Il segretario generale del FIT CISL di Taranto Gianluca Semitaio, cerca di fare il punto in merito a quanto sta accadendo sul territorio ionico alla luce degli scenari Italiani e mondiali in merito alla transizione energetica apprendendo favorevolmente dai vari articoli, che si succedono con cadenza quasi giornaliera, dell’attenzione che il porto di Taranto sta ricevendo relativamente all’eolico marino.

“Al fine di poter comprendere, il futuro del nostro territorio Ionico e della direzione che lo stesso potrebbe prendere a breve, converrebbe avere a disposizione un panorama più completo per tanto” afferma Semitaio. “Cerco di spiegarmi meglio: nel 2023, apprendo che l’eolico offshore galleggiante può dare un grosso contributo al processo di decarbonizzazione del Paese con ottime ricadute con queste tecnologia sull’economia italiana e sulle filiere locali. Tale obiettivo è stato fissato dalla Floating Offshore Wind Community, progetto creato da The European House – Ambrosetti in collaborazione con i Partner Renantis, BlueFloat Energy, Fincantieri ed Acciaierie d’Italia”.

“Da tarantino ho immaginato che questo processo potesse portare la decarbonizzazione di Acciaierie d’Italia con un percorso di ambientalizzazione attraverso le nuove fonti energetiche senza nessun aggravio per il territorio ionico – aspetti oggi di massimo rilievo e di recente trattazione a livello sociale – e nel frattempo ad aprile 2025 Trump comunica, congiuntamente al presidente del consiglio Italiano Giorgia Meloni, che gli USA investiranno sulla ZES unica del Sud in cambio del sostegno italiano alla cantieristica Usa da parte della migliore nel campo della cantieristica in Italia e nel mondo cioè la Fincantieri già presente negli USA nel cantiere di Marinette nel Wisconsin dove vengono costruite le Fregate Constellation della Marina Statunitense” prosegue il rappresentante della FIT Cisl.

“Quanto fin ora descritto, pertanto, ci riporta al così tanto atteso Decreto Energia recita all’art. 1 c.2 che ‘le aree sono destinate alla realizzazione di infrastrutture idonee a garantire lo sviluppo degli investimenti del settore della cantieristica navale per la produzione, l’assemblaggio e il varo di piattaforme galleggianti e delle infrastrutture elettriche funzionali allo sviluppo della cantieristica navale per la produzione di energia eolica in mare’.”Quindi tali attività saranno svolte nei porti di Augusta e Taranto e per quest’ultima le aree a terra sono quelle del Molo Polisettoriale – prosegue il segretario -. Taranto è pronta a diventare un polo strategico per l’eolico offshore, visto l’importanza che ricopre al livello nazionale ed internazionale, spero aggiungo io con l’aiuto dell’eccellenza Italiana nella cantieristica navale cioè Fincantieri – considerando che è tra i fornitori primari della Marina americana. La stessa ha già manifestato il suo interesse per la ns città, ma sicuramente avrà necessità del supporto a tutti i livelli sia della politica che dei vari stakeholders per chiudere questa partita”.

Questa nuova veste del Porto di Taranto darà una svolta da un punto di vista occupazionale al territorio così martoriato, considerando che da più di 12 anni la FIT-CISL di Taranto è accanto ai lavoratori portuali che ancora oggi vivono una situazione critica con i continui rinnovi ciclici dell’IMA e l’incertezza ogni anno della sua proroga.

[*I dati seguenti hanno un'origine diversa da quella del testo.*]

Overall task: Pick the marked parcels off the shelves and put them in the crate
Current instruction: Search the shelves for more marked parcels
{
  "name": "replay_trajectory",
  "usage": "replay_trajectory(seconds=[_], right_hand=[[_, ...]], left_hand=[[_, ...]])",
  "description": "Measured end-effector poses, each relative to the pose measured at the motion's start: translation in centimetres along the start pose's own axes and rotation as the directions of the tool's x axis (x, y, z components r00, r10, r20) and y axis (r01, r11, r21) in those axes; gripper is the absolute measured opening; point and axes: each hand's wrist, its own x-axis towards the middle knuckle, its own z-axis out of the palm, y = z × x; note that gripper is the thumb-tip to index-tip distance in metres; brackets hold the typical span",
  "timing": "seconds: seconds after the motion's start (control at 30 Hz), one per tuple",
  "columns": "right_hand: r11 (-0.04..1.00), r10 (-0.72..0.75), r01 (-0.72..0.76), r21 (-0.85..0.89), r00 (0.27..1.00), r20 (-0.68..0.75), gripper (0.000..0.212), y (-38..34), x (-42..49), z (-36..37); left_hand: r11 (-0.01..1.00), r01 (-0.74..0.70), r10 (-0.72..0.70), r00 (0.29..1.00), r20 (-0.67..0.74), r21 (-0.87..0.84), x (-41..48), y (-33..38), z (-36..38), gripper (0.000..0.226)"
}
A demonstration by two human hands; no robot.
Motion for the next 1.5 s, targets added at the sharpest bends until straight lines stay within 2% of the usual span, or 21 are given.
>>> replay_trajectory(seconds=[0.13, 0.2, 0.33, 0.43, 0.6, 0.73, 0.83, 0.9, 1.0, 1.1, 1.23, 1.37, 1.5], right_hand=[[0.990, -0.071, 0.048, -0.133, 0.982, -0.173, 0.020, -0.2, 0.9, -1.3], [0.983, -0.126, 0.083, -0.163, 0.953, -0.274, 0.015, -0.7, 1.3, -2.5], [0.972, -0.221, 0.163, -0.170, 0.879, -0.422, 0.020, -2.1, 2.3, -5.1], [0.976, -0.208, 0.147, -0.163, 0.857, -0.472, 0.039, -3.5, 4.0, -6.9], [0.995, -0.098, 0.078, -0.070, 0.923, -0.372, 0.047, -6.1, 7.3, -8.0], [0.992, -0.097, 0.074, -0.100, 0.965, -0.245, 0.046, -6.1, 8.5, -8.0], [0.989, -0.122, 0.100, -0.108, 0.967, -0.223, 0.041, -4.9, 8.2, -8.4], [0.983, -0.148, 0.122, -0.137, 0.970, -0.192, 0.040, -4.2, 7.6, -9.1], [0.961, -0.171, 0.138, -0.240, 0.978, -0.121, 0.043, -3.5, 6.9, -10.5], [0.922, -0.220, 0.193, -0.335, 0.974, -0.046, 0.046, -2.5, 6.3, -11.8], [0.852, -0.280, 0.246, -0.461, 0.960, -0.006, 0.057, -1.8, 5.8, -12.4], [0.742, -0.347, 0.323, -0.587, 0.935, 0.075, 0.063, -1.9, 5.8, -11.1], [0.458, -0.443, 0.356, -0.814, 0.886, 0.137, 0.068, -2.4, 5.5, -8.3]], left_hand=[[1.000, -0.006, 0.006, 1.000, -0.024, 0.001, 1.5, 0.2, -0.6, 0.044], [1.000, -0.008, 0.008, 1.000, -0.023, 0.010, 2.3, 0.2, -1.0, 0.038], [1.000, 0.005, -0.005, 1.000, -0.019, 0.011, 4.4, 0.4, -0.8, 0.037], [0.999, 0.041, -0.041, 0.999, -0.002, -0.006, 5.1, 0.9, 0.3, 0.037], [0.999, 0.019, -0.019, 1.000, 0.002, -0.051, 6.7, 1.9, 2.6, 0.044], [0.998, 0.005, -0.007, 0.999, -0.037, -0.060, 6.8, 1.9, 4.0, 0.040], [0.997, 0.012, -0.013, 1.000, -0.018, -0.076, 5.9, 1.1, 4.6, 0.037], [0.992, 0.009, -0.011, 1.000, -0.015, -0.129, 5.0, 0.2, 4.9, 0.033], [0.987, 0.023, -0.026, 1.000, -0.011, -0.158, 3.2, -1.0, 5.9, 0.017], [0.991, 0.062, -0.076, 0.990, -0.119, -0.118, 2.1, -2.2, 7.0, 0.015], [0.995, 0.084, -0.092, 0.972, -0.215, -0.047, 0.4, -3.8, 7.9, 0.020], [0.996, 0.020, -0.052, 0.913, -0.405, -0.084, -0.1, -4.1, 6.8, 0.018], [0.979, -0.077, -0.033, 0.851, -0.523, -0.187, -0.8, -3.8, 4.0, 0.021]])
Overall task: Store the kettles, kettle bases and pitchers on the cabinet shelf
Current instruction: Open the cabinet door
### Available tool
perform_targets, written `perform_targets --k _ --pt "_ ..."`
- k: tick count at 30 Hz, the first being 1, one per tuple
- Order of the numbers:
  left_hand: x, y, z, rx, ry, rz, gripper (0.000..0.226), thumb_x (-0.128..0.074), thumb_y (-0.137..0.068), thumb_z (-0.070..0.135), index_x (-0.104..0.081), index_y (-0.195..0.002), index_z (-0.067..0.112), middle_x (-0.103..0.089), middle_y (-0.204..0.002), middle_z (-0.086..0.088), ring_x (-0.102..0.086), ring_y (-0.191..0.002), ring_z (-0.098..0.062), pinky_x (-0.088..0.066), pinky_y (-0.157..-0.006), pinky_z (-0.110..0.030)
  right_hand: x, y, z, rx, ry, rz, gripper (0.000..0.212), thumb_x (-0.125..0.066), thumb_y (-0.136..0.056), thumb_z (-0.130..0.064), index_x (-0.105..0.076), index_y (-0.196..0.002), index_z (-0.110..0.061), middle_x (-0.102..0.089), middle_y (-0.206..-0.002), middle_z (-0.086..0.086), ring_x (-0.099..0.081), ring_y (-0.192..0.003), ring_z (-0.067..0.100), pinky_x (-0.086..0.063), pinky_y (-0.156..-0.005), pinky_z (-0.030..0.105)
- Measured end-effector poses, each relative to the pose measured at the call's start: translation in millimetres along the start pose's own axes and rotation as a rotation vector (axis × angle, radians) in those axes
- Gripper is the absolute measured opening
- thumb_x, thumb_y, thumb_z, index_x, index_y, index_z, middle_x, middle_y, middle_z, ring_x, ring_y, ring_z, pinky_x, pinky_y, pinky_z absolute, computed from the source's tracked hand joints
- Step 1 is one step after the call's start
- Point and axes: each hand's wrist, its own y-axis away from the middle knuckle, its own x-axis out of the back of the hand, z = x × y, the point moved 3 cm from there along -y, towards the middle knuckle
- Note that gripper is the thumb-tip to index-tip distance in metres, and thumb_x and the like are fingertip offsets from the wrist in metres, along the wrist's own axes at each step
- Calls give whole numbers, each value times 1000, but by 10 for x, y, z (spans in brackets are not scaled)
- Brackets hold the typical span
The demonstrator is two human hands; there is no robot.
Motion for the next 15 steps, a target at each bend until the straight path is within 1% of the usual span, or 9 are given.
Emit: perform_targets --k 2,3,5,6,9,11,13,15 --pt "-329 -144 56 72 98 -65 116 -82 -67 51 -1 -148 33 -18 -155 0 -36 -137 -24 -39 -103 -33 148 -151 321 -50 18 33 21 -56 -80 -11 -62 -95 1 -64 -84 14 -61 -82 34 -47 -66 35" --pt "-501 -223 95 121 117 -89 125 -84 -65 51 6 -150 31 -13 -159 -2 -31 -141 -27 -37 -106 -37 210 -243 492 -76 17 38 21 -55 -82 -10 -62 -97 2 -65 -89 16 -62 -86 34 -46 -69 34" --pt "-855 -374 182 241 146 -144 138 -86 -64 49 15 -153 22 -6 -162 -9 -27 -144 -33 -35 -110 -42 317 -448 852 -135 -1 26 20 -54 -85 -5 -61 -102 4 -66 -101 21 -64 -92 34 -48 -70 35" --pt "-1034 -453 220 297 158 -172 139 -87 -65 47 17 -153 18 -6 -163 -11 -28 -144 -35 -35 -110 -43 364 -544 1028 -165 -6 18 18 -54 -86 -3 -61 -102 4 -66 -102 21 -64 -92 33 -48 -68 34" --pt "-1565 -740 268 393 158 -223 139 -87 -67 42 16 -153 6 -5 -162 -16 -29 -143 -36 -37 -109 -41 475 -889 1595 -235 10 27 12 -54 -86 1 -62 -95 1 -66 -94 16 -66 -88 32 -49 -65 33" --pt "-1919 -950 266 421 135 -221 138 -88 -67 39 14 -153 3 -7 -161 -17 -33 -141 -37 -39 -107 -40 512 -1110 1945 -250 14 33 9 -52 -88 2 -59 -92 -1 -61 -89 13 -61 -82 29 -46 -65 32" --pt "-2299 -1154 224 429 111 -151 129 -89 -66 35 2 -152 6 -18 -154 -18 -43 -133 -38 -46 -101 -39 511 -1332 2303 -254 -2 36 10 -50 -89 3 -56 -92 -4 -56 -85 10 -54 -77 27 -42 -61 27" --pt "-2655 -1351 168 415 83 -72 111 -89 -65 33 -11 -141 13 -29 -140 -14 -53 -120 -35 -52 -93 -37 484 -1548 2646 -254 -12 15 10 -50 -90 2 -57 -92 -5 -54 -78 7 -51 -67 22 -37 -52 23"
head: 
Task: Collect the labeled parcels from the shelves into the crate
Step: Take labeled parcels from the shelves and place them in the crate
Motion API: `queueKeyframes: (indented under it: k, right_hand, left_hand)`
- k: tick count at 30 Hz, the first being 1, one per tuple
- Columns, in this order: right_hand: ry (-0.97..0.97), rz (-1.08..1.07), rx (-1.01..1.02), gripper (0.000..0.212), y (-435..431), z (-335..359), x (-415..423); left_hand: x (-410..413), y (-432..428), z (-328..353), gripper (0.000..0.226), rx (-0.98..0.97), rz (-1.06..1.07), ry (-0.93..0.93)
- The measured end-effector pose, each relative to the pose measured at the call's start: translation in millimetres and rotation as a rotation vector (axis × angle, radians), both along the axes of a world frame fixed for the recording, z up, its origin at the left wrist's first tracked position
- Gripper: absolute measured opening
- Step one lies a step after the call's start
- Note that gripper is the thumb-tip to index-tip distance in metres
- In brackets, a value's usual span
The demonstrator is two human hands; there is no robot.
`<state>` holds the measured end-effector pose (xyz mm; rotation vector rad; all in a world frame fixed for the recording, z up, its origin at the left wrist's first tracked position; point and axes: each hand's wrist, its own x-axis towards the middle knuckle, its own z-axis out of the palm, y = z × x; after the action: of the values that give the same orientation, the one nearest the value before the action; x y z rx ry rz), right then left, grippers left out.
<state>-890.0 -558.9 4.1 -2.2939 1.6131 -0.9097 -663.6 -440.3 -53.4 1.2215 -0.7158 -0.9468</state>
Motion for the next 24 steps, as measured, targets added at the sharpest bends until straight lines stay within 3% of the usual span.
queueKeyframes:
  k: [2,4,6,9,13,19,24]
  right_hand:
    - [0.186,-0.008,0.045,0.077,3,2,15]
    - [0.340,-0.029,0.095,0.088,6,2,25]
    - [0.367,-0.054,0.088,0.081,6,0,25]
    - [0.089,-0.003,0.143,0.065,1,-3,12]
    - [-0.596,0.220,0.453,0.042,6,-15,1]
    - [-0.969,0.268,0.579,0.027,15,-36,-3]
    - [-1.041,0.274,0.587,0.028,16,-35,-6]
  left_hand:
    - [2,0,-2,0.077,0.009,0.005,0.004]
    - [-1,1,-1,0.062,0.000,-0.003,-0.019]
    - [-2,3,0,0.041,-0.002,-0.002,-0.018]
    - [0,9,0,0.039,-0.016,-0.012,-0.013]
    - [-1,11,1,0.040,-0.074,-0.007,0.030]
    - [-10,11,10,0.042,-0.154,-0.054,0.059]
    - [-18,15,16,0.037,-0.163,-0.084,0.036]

Questa segreteria provincialele – conclude l’esponente della FIT Cisl – consapevole del fatto che i citati lavoratori ormai da troppo tempo lontani dal mondo del lavoro necessitano di formazione, per poter rientrare a pieno titolo nel mondo del lavoro, è presente nella cabina di pilotaggio regionale seguendo da vicino la formazione regionale per la riqualificazione professionale, con l’avvio dei corsi presumibilmente previsti da settembre, al fine di far trovare pronti i 330 ex dipendenti TCT all’arrivo di questo nuovo innovativo progetto nel comparto della cantieristica navale per la produzione di energia eolica in mare ma anche pronti per il rientro nel mondo del lavoro portuale”.